Monday, December 10, 2012

The fiscal cliff of 2013 is the debt ceiling of 2011


By Daniel Burton
Agents J and K use a neuralizer to make someone
forget strange and alien occurrences. With Congress
and the White House renegotiating the same things
they negotiated last summer . . . with predictably the
same crisis-like language and terms, it's hard not to
wonder how we've already forgotten how all that turned
out.
If it feels like we’ve been here before, it’s because we have.
The headlines sound familiar:
They sound like something you read this week.  They’re actually from the summer of 2011.
Now, while President Obama and Speaker Boehner negotiate plans to avert the fiscal cliff next year, the scene has begun to look not unlike one we’ve seen before.

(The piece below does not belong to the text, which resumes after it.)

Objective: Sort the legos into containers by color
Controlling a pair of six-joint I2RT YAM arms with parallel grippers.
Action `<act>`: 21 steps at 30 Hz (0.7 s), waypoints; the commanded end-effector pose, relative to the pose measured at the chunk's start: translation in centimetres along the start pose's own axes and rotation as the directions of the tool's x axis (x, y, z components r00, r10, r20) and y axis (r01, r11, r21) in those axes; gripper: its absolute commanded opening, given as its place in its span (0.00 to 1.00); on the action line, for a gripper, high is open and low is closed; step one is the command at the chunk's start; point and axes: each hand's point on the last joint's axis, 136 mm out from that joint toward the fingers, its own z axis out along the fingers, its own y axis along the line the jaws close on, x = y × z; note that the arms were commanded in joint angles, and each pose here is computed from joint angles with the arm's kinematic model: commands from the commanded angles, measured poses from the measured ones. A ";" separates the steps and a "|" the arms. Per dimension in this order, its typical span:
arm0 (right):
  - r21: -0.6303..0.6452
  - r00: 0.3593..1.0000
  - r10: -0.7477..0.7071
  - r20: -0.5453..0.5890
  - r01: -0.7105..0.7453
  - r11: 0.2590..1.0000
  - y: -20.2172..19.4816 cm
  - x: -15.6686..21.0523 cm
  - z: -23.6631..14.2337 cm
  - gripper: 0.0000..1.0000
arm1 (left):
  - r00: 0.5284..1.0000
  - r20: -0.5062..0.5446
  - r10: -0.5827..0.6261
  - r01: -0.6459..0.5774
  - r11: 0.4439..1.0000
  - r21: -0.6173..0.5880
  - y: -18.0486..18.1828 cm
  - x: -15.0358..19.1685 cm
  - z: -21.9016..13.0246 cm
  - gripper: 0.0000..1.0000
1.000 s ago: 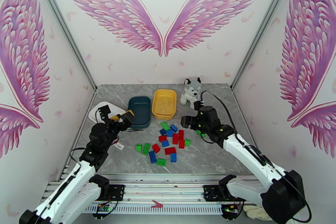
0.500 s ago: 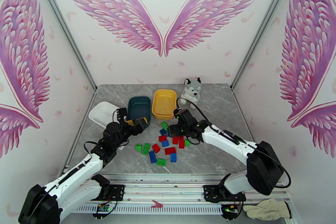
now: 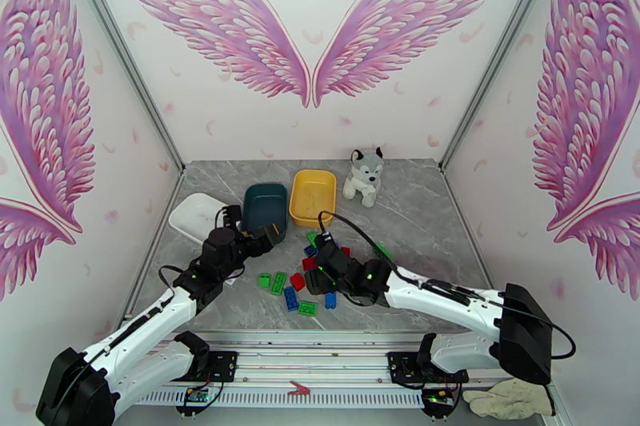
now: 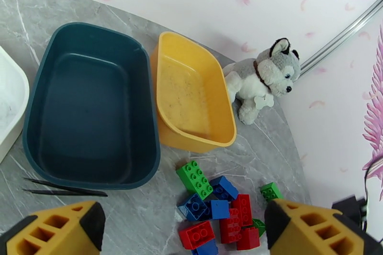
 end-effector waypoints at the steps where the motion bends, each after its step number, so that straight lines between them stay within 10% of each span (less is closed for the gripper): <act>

During the summer of 2011, the White House and Congress took the nation to the very edge of financial crisis over raising the federal debt ceiling.  The spending obligations of the federal government were at unprecedented levels (and they have only grown since). Tax revenues were hit hard by the recession. With only 60% of the government’s spending covered by tax revenues, Obama and Boehner dueled until finally coming to a last minute deal that raised the debt ceiling and punted any spending cuts down the road. As part of the deal, the debt ceiling was raised $2.1 trillion and a Congressional “supercommittee” would find $1.2 trillion in cuts over ten years.
Four days later, as a measure of “faith” in the deal, as well as in President Obama and the Congress, Standard & Poor’s downgraded the credit rating of the United States for the first time in our history.
Not surprisingly, no spending cuts have been found, to say nothing of the $1.2 trillion that were promised.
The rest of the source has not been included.